* TASK BRIEF *
Whenever an image turns up, omit it and return the remaining data exactly.

* DATASET CONTENT *
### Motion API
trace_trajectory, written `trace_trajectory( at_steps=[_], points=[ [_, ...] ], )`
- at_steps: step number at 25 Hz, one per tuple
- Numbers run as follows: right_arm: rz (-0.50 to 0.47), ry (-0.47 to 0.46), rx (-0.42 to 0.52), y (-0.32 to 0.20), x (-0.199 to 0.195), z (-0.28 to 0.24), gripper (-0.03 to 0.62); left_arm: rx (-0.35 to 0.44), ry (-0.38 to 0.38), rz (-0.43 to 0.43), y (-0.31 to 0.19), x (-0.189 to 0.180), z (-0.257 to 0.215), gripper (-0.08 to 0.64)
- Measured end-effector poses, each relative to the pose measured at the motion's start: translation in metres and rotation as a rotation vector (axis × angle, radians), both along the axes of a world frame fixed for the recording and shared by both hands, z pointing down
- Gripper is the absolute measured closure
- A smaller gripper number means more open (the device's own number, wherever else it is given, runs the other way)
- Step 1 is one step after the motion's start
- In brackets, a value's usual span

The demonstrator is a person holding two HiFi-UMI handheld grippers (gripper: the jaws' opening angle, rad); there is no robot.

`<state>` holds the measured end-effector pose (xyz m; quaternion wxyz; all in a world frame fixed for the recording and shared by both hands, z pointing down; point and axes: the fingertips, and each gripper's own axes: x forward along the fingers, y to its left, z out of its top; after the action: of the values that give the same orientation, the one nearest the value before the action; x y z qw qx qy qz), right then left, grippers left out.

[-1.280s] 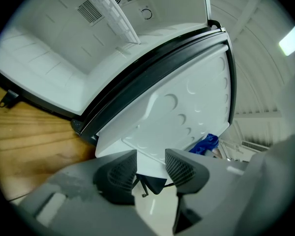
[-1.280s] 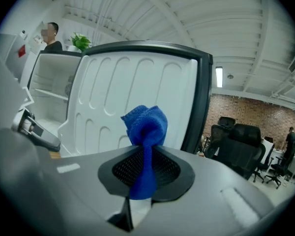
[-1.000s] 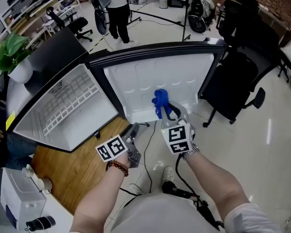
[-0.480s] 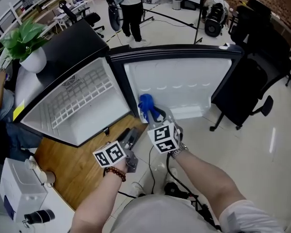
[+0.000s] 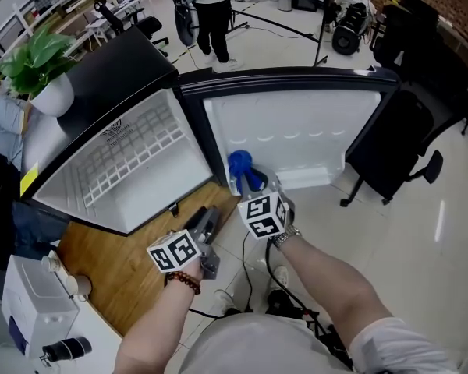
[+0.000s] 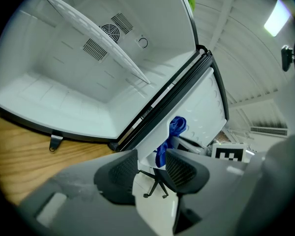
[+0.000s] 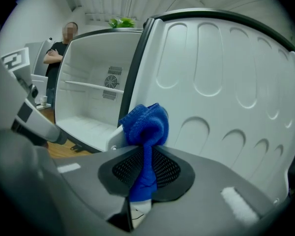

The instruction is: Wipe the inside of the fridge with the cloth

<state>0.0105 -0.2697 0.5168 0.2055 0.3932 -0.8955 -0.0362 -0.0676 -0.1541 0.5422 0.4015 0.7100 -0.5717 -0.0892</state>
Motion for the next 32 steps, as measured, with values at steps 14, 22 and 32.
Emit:
trace_trajectory(
  at_steps=[14, 22, 32],
  points=[
    [0.122, 0.03, 0.008, -0.018, 0.069, 0.009, 0.543, 0.0, -0.006, 0.049, -0.014, 0.026, 0.002, 0.382],
    [0.196, 0.04, 0.009, -0.029, 0.115, 0.01, 0.543, 0.002, -0.007, 0.077, -0.022, 0.044, 0.002, 0.382],
    [0.296, 0.05, 0.004, -0.041, 0.173, 0.009, 0.543, 0.004, -0.004, 0.108, -0.036, 0.068, 0.003, 0.382]
  ],
)
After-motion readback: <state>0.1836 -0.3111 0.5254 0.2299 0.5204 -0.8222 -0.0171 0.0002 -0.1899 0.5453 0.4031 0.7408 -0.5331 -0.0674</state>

* RESPONSE TO THE EXERCISE *
### Motion API
trace_trajectory, written `trace_trajectory( at_steps=[_], points=[ [_, ...] ], )`
- at_steps: step number at 25 Hz, one per tuple
- Numbers run as follows: right_arm: rz (-0.50 to 0.47), ry (-0.47 to 0.46), rx (-0.42 to 0.52), y (-0.32 to 0.20), x (-0.199 to 0.195), z (-0.28 to 0.24), gripper (-0.03 to 0.62); left_arm: rx (-0.35 to 0.44), ry (-0.38 to 0.38), rz (-0.43 to 0.43), y (-0.31 to 0.19), x (-0.189 to 0.180), z (-0.257 to 0.215), gripper (-0.08 to 0.64)
- Measured end-effector poses, each relative to the pose measured at the motion's start: translation in metres and rotation as a rotation vector (axis × angle, radians), both along the axes of a world frame fixed for the recording and shared by both hands, z pointing down
- Gripper is the absolute measured closure
- A smaller gripper number means more open (the device's own number, wherever else it is given, runs the other way)
- Step 1 is one step after the motion's start
- In brackets, a value's usual span

The demonstrator is a person holding two HiFi-UMI handheld grippers (gripper: the jaws' opening angle, rad); there is no robot.

`<state>` holds the measured end-effector pose (xyz m; quaternion wxyz; all in a world frame fixed for the recording and shared by both hands, z pointing down; point and axes: the fingertips, and each gripper's own axes: x forward along the fingers, y to its left, z out of its top; after the action: of the values that give the same orientation, the one nearest the value before the action; x y z qw qx qy qz), right then left, grippers left out.

[-1.280s] 
[-1.280s] 
[-1.000s] 
[-0.480s] 
[+0.000s] 
[+0.000s] 
[+0.000s] 

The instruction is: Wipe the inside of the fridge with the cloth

<state>0.0105 -0.2697 0.5168 0.2055 0.3932 -0.8955 -0.0362 -0.0676 -0.1541 0.5422 0.4015 0.7100 -0.5717 -0.0892</state>
Motion for the next 32 steps, as measured, with values at steps 14, 22 and 32.
Emit:
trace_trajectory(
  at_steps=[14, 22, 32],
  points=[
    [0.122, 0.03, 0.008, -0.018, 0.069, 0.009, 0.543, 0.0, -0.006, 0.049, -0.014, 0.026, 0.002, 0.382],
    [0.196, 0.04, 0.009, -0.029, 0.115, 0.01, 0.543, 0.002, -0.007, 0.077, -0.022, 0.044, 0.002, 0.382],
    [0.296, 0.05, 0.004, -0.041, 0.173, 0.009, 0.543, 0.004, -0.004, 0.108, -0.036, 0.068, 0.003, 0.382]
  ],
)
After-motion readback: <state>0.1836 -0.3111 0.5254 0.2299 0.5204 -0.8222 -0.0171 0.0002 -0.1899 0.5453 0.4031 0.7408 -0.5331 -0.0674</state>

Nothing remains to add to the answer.